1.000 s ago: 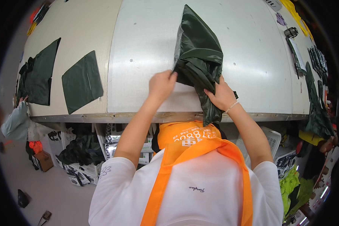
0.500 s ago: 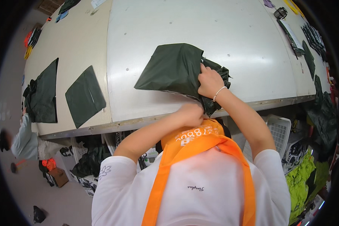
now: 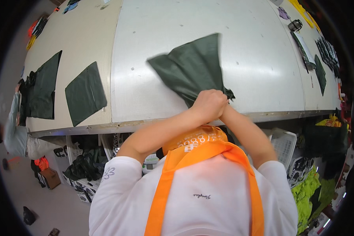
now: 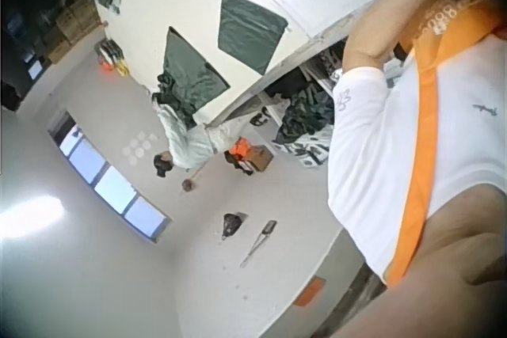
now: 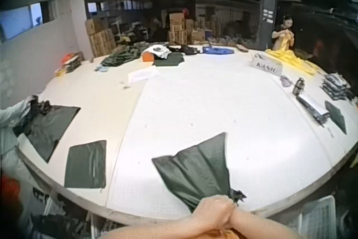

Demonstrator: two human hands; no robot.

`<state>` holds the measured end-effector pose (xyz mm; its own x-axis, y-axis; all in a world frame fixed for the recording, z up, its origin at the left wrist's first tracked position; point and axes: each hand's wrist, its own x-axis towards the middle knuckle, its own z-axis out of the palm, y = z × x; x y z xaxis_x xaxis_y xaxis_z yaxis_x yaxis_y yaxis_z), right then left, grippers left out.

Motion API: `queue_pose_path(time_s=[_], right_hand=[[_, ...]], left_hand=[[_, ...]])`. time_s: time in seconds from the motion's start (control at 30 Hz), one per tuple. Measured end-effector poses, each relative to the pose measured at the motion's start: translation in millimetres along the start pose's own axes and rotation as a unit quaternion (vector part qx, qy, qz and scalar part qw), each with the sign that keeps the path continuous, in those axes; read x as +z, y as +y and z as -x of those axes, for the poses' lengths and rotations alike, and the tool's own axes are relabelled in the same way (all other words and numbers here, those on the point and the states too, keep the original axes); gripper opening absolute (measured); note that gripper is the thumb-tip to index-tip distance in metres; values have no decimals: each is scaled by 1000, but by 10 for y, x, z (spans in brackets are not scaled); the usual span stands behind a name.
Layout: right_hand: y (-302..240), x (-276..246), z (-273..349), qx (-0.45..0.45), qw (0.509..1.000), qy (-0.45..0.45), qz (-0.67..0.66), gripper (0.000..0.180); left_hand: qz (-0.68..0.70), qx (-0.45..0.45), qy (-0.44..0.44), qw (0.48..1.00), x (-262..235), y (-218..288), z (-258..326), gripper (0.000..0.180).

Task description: The person folds a dark green jacket on a white table. They smooth the fabric, fold the sleeves inward, fold the body in half lengthwise, then fold it into a compact rectangle. The folded jacket is placed on the table.

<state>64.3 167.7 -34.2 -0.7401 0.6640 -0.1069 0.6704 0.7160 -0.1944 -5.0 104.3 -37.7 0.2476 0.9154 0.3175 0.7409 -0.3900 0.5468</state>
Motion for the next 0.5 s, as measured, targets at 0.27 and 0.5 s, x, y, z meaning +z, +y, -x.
queue_pose_path(time_s=[0.27, 0.5], right_hand=[[905, 372, -32, 114, 894, 266, -341, 51], [1010, 544, -133, 191, 761, 336, -522, 47]], left_hand=[[180, -30, 203, 962, -410, -731, 594, 74], [216, -253, 33, 942, 75, -870, 284, 75]])
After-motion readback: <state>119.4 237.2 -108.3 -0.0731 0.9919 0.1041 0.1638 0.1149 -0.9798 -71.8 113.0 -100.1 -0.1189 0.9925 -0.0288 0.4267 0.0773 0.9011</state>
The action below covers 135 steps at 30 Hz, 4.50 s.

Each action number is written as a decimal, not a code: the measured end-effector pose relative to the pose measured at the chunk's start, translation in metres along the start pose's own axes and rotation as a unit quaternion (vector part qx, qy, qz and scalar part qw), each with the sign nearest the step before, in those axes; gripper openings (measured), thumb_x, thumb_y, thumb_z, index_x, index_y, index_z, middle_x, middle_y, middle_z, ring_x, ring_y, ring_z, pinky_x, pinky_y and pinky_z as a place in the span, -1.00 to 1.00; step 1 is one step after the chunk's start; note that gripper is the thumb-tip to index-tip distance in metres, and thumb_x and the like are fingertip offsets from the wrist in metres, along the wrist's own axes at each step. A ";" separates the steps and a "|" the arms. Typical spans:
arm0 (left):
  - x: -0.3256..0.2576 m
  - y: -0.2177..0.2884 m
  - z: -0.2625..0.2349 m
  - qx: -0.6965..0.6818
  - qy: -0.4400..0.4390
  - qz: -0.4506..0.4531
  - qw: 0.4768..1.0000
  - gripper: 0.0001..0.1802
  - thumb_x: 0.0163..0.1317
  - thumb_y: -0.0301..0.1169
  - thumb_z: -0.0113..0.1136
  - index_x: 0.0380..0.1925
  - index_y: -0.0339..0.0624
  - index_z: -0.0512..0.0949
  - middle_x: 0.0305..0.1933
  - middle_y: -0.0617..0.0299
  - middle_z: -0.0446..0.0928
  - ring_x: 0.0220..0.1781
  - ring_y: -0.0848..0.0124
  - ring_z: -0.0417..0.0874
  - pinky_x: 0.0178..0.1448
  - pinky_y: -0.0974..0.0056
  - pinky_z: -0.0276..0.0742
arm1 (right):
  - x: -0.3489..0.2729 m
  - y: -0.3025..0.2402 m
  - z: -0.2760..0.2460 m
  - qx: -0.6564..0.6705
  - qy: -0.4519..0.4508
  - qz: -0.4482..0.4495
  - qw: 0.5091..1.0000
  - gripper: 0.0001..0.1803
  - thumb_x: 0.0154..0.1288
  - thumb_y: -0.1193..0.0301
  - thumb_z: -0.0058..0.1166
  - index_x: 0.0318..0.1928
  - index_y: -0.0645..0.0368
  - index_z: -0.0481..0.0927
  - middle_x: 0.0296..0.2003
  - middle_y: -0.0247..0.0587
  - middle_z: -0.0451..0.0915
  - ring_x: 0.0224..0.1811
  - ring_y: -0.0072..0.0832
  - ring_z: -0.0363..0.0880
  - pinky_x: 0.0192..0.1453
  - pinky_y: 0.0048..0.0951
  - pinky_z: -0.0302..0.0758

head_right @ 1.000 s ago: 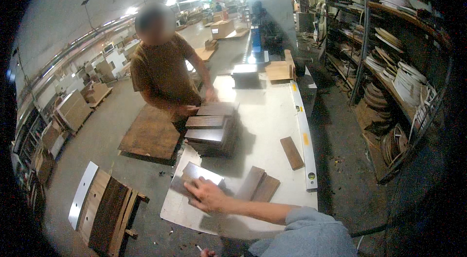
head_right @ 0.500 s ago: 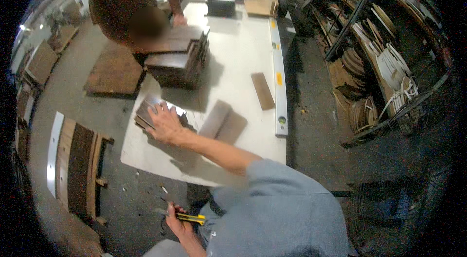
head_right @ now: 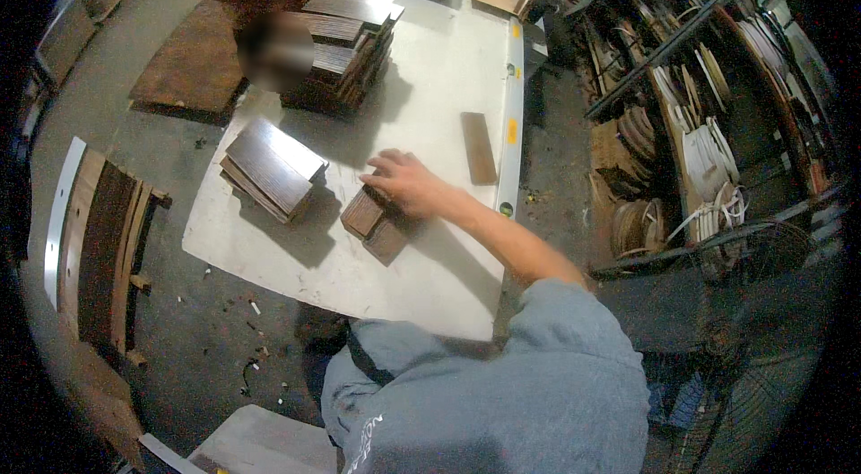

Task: The person scrapes the edges of wooden blocks with a hand tool. They handle the blocks individually, flipping them to clean different sides, and then stack them on a workbench.

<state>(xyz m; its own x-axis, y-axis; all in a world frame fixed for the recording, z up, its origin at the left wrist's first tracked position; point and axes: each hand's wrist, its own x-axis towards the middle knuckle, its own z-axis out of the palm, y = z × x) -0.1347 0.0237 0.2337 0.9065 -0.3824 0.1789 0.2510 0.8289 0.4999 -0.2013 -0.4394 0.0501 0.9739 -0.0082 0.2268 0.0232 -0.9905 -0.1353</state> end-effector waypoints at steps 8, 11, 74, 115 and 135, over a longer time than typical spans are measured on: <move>0.013 -0.055 -0.003 0.015 -0.020 -0.154 0.988 -0.74 0.52 -0.30 0.10 -0.36 -0.16 0.59 -0.49 0.16 0.57 -0.52 0.32 0.54 -0.35 0.21 0.56 | 0.008 0.024 0.001 0.015 -0.107 -0.022 0.994 -0.23 -0.02 0.38 0.47 0.31 0.00 0.57 0.06 -0.08 0.57 0.24 -0.06 0.46 0.31 0.02 0.41; 0.012 -0.061 -0.004 0.027 -0.017 -0.175 0.984 -0.73 0.52 -0.29 0.10 -0.34 -0.18 0.60 -0.49 0.14 0.57 -0.52 0.31 0.54 -0.33 0.19 0.58 | 0.019 -0.002 -0.017 0.012 -0.122 -0.021 0.992 -0.25 -0.02 0.26 0.49 0.25 0.09 0.57 -0.01 -0.07 0.55 0.12 -0.08 0.49 0.19 -0.04 0.50; 0.108 -0.120 -0.252 0.758 0.035 -0.028 0.650 -0.38 0.46 -0.57 0.01 0.50 0.05 0.49 -0.18 0.11 0.62 -0.28 0.31 0.57 -0.09 0.21 0.59 | 0.169 -0.201 0.156 0.370 0.125 0.005 0.920 -0.60 0.38 0.49 0.17 0.21 0.18 0.67 -0.18 0.05 0.59 -0.04 0.01 0.52 0.08 -0.03 0.46; 0.004 -0.137 -0.172 0.794 -0.137 -0.106 0.582 -0.18 0.19 -0.68 0.06 0.46 0.27 0.52 -0.13 -0.06 0.62 -0.16 -0.07 0.71 -0.02 -0.03 0.66 | 0.170 -0.197 0.167 0.388 0.118 0.010 0.914 -0.65 0.43 0.53 0.07 0.17 0.14 0.71 -0.18 0.09 0.58 -0.08 0.03 0.55 0.03 -0.03 0.49; 0.122 -0.090 -0.268 0.776 -0.008 -0.028 0.630 -0.29 0.39 -0.62 -0.02 0.49 0.24 0.50 -0.09 -0.05 0.74 -0.12 0.12 0.79 0.04 0.03 0.67 | 0.171 -0.197 0.167 0.368 0.122 -0.025 0.921 -0.61 0.40 0.56 0.05 0.18 0.20 0.70 -0.20 0.07 0.60 -0.10 0.01 0.55 -0.02 -0.03 0.47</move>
<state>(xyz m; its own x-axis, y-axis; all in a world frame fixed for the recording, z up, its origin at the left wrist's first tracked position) 0.0447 0.0117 -0.0166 0.9043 -0.4075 0.1273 -0.3636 -0.5791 0.7297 -0.0012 -0.2225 -0.0457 0.8902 -0.0850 0.4475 0.3001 -0.6295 -0.7167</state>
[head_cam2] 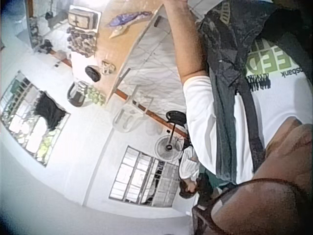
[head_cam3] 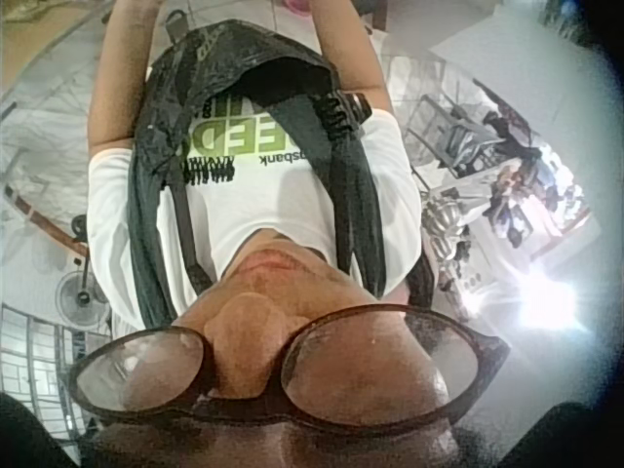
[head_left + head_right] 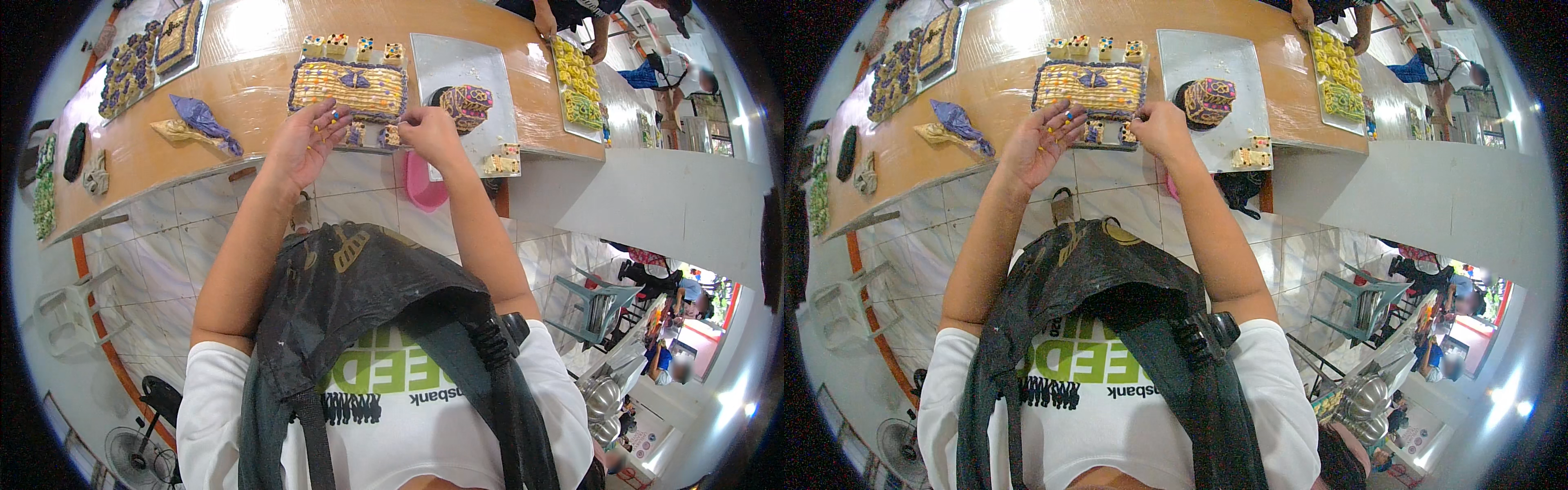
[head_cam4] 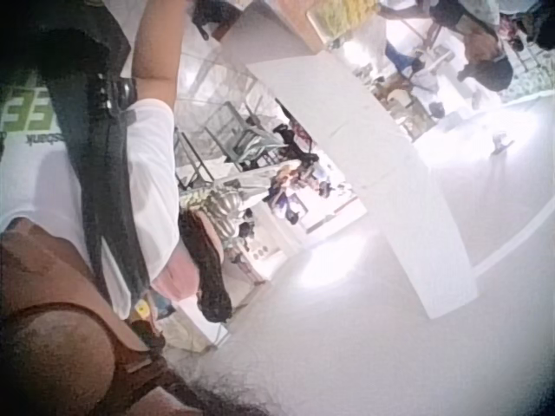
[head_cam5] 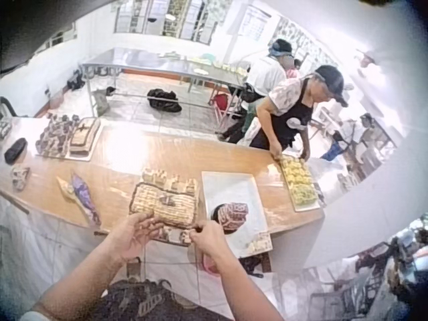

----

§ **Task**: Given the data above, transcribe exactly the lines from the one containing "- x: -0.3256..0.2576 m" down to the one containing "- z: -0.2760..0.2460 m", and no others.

§ **Exercise answer**:
  - x: -0.3256..0.2576 m
  - y: -0.2177..0.2884 m
  - z: -0.2625..0.2349 m
  - qx: -0.6965..0.6818
  - qy: -0.4400..0.4390
  - qz: -0.4506..0.4531
  - qw: 0.4768..1.0000
  - gripper: 0.0001..0.1802
  - thumb_x: 0.0163..0.1317
  - thumb_y: -0.0301..0.1169
  - thumb_z: -0.0113..0.1136
  - index_x: 0.0380..0.1925
  - index_y: -0.0339..0.0624
  - index_z: -0.0512..0.0949
  - middle_x: 0.0305..0.1933
  - middle_y: -0.0617..0.0299
  - middle_z: -0.0446..0.0928
  - ring_x: 0.0220..0.1781
  - ring_y: -0.0848..0.0124
  - ring_z: -0.0417..0.0874
  - pinky_x: 0.0178..0.1448
  - pinky_y: -0.0974..0.0056
  - pinky_z: -0.0276..0.0742
arm1 (right):
  - x: -0.3489..0.2729 m
  - y: -0.3025..0.2402 m
  - z: -0.2760..0.2460 m

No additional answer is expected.